[Opening ENTRIES SUPPLIED section]

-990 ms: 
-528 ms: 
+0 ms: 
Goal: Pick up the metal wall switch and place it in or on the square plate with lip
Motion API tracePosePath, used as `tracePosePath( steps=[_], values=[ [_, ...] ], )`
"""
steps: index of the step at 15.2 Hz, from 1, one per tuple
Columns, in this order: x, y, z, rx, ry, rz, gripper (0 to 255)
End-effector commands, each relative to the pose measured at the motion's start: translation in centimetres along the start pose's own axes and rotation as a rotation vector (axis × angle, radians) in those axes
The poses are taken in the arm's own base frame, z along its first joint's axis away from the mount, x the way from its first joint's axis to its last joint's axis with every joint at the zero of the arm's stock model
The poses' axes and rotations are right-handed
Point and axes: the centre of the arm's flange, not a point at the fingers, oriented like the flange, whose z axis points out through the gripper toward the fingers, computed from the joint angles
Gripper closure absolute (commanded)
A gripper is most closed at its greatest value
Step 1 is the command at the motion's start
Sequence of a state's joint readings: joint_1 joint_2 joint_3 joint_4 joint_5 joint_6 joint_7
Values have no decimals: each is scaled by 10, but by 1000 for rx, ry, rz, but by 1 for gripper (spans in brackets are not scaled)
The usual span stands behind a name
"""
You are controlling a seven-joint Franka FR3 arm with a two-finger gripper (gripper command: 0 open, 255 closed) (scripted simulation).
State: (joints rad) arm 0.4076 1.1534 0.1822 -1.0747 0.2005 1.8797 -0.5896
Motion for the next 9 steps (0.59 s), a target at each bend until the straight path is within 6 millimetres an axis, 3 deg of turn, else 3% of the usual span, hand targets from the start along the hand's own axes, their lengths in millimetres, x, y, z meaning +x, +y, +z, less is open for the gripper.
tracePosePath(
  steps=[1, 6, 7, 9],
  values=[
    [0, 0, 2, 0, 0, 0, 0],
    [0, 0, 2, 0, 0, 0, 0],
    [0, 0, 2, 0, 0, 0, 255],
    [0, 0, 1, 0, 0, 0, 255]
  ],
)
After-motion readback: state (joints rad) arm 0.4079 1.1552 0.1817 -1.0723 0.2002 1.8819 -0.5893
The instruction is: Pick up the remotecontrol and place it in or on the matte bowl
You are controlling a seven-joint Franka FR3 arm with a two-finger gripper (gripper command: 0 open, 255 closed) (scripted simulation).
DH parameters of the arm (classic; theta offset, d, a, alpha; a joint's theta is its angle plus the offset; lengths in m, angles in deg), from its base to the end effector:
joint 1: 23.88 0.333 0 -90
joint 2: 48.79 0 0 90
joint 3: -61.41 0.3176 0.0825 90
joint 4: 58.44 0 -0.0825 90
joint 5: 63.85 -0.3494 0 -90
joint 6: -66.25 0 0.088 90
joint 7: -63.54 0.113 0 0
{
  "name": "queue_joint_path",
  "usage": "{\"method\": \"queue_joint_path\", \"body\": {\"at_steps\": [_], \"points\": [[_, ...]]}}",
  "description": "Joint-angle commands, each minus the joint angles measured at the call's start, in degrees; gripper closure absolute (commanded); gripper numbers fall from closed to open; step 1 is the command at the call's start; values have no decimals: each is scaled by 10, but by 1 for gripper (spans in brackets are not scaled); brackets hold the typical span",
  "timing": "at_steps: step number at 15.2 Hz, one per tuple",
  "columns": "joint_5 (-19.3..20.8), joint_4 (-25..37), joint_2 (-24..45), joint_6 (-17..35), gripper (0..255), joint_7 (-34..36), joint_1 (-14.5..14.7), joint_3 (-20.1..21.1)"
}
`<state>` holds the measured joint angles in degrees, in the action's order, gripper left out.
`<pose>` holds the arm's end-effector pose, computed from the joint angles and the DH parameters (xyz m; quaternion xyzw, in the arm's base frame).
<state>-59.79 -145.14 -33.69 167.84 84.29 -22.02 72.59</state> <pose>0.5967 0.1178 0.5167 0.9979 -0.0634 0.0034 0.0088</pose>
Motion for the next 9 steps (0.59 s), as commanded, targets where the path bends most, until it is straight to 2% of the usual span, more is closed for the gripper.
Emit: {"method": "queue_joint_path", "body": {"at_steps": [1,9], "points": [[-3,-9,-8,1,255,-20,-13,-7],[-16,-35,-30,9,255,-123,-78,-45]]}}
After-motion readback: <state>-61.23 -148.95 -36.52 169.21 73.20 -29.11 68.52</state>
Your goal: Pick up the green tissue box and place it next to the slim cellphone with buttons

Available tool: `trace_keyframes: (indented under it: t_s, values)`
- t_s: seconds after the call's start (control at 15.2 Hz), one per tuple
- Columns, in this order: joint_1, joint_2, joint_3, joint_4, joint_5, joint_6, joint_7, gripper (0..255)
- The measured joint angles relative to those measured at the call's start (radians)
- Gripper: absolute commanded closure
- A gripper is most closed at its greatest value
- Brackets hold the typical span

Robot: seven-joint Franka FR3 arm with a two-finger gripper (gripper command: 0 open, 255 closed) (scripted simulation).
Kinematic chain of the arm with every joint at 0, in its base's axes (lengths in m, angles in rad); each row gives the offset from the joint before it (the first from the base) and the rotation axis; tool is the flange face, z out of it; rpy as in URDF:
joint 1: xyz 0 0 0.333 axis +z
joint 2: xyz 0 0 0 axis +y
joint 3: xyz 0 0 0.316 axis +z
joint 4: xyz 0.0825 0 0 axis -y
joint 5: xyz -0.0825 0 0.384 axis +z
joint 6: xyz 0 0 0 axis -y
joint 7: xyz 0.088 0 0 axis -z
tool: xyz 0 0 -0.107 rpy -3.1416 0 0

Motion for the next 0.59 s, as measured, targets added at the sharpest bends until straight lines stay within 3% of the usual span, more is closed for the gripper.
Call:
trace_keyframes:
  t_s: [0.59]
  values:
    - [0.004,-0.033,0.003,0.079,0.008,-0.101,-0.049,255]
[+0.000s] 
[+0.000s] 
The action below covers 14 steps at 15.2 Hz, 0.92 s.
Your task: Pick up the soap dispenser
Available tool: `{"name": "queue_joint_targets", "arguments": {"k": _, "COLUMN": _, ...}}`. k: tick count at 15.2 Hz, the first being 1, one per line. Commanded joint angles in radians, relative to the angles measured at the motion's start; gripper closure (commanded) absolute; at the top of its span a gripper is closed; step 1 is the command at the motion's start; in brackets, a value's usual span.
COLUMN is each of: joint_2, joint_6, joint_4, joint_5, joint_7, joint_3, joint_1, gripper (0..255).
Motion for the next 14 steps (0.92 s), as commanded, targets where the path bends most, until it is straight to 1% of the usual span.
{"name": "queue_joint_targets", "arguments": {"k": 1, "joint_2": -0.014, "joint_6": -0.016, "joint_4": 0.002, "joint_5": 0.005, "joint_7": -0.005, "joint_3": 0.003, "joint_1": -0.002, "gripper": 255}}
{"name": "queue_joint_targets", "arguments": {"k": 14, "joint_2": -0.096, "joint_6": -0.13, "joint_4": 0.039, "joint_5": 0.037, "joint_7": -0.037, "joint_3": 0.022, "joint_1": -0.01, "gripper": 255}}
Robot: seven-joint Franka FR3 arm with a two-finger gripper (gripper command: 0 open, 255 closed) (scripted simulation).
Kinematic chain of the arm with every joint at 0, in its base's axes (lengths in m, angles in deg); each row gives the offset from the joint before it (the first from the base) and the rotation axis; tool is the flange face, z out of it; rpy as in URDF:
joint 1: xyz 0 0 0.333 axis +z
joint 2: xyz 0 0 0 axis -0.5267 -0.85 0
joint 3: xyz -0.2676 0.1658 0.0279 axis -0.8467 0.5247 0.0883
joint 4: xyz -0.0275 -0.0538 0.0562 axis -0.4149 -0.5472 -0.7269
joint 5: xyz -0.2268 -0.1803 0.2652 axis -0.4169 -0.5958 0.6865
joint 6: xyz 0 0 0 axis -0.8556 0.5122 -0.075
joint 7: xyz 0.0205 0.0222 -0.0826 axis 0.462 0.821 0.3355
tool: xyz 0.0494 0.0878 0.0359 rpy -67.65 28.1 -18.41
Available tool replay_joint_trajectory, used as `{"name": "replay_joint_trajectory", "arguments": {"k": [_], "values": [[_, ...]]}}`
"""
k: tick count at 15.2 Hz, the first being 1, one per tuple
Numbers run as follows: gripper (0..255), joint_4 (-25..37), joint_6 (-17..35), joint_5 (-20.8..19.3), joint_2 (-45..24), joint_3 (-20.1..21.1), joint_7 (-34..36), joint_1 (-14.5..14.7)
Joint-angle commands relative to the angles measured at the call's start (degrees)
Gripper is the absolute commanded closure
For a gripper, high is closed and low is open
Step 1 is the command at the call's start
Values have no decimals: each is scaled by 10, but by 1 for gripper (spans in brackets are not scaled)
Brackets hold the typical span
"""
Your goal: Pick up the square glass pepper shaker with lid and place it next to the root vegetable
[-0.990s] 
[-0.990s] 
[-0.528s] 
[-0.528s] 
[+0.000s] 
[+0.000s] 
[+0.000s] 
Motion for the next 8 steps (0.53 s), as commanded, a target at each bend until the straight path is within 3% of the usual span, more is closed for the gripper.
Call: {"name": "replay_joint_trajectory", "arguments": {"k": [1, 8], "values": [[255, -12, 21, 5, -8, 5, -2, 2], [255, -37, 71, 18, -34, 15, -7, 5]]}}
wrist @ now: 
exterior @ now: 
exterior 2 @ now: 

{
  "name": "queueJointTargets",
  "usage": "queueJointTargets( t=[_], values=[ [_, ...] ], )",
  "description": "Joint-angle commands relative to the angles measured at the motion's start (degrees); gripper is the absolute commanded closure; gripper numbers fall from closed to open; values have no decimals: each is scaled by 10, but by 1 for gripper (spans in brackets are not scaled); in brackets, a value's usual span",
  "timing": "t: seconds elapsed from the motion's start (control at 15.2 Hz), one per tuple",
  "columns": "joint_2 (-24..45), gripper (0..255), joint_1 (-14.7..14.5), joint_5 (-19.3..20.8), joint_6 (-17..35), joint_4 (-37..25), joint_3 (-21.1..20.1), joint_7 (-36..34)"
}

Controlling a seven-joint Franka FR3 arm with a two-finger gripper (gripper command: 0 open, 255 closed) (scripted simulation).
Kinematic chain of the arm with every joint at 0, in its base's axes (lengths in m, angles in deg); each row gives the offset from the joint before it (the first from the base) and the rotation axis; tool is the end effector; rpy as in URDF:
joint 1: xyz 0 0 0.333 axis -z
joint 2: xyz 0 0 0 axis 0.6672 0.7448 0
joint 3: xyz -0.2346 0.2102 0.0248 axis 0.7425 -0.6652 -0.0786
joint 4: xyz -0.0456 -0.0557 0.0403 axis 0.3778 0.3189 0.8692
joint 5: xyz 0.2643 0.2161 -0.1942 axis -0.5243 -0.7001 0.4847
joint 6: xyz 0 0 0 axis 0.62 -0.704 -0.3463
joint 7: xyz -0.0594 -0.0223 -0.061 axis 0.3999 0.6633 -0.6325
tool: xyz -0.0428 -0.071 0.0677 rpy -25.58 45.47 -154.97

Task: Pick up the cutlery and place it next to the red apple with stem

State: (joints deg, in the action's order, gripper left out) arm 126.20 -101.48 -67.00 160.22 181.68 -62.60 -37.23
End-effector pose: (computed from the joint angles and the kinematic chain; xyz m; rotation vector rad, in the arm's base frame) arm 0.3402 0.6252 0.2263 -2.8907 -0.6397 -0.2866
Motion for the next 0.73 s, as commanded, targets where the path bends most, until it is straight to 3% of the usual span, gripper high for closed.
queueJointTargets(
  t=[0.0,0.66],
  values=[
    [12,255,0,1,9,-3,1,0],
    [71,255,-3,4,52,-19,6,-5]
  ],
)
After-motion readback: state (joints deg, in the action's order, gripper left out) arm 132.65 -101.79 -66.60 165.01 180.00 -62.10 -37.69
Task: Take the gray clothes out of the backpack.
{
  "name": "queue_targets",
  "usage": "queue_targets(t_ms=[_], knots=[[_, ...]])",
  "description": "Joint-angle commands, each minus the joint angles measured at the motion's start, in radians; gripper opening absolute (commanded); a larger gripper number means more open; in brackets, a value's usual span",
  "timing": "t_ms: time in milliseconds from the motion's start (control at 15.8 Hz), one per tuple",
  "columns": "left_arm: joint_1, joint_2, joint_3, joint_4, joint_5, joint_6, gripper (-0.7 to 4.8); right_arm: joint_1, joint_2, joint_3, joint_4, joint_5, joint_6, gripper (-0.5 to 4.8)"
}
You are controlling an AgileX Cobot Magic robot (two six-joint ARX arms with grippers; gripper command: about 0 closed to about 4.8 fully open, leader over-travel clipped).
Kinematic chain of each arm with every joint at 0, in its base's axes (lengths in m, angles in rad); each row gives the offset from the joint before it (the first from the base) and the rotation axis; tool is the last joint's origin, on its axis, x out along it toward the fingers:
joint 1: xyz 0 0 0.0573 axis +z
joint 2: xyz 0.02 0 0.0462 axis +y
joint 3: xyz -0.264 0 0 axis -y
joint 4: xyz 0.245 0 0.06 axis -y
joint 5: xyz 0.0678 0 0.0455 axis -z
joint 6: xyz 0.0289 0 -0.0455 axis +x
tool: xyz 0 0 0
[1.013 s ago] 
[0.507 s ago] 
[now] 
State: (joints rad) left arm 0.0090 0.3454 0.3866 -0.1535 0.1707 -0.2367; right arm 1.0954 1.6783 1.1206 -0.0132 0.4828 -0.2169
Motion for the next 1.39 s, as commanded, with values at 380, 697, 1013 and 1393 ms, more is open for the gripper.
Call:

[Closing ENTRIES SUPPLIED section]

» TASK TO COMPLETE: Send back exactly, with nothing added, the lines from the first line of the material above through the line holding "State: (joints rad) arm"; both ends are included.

» EXPECTED OUTPUT:
-990 ms: 
-528 ms: 
+0 ms: 
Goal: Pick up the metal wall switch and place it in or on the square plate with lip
Motion API tracePosePath, used as `tracePosePath( steps=[_], values=[ [_, ...] ], )`
"""
steps: index of the step at 15.2 Hz, from 1, one per tuple
Columns, in this order: x, y, z, rx, ry, rz, gripper (0 to 255)
End-effector commands, each relative to the pose measured at the motion's start: translation in centimetres along the start pose's own axes and rotation as a rotation vector (axis × angle, radians) in those axes
The poses are taken in the arm's own base frame, z along its first joint's axis away from the mount, x the way from its first joint's axis to its last joint's axis with every joint at the zero of the arm's stock model
The poses' axes and rotations are right-handed
Point and axes: the centre of the arm's flange, not a point at the fingers, oriented like the flange, whose z axis points out through the gripper toward the fingers, computed from the joint angles
Gripper closure absolute (commanded)
A gripper is most closed at its greatest value
Step 1 is the command at the motion's start
Sequence of a state's joint readings: joint_1 joint_2 joint_3 joint_4 joint_5 joint_6 joint_7
Values have no decimals: each is scaled by 10, but by 1000 for rx, ry, rz, but by 1 for gripper (spans in brackets are not scaled)
The usual span stands behind a name
"""
You are controlling a seven-joint Franka FR3 arm with a two-finger gripper (gripper command: 0 open, 255 closed) (scripted simulation).
State: (joints rad) arm 0.4076 1.1534 0.1822 -1.0747 0.2005 1.8797 -0.5896

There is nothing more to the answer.